A number of my colleagues in Apama worked on these and other areas. As far as a research community went, we published mostly in distributed systems journals and conferences, such as SigOps. We worked closely with other institutions interested in events, such as Trinity College Dublin.
In 1998 I, along with a colleague, Giles Nelson, decided to start Apama. I later found out that concurrent with this, and coming from different communities, other academics had also founded companies – Mani Chandy with iSpheres and David Luckham with ePatterns. These companies had different experiences – David told me ePatterns unfortunately overspent and became a casualty in the 2000 Internet bubble bursting. David of course went on to write a very successful book on event processing. iSpheres went on to do brilliantly in energy trading but was hurt by the Enron meltdown and struggled to compete with Apama in capital markets. Apama focused primarily on capital markets, with some focus on telco and defence, and went on to be very successful, being acquired by Progress in 2005. Interestly, long after these pioneering companies were started, several new startups appeared – all claiming to have invented CEP !!
So that’s my potted history of CEP. I don’t think any of us can claim to have invented it. I think some of us can claim to have been founding pioneers in taking it into the distributed world. Some others of us can claim to have started pioneering companies. All of us in this community are still in at an early stage – and it is going to get even more fun.

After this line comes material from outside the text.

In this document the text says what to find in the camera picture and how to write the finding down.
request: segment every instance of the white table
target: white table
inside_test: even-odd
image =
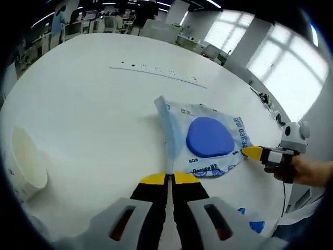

There’s one bit I haven’t talked about yet – and that’s terminology. Most researchers originally called this area “composite event processing”. The term “complex event processing” now seems to be popular – due to David’s book. There are some arguments about the differences between “complex/composite event processing” and “event stream processing”. From my perspective, when Apama was acquired by Progress, Mark Palmer invented the term “event stream processing” to avoid using the word “complex” – which Roy Schulte from Gartner thought would put off customers looking for ease-of-use. However, then it seemed that the industry decided that event stream processing and complex event processing were different – the former being about handling “simple occurrences” in “ordered event streams” and the latter being about handling “complex occurrences” in “unordered event streams”. Now in my opinion, any system that can look for composite patterns in events from potentially distributed sources, is doing complex/composite event processing. Yes, there may be issued to do with reordering but there may be not. It depends on the event sources and the application.
It's often tricky to work out "who was first" in academic developments. But it's good to know we have some excellent pioneers active within our CEP community who all deserve a lot of respect.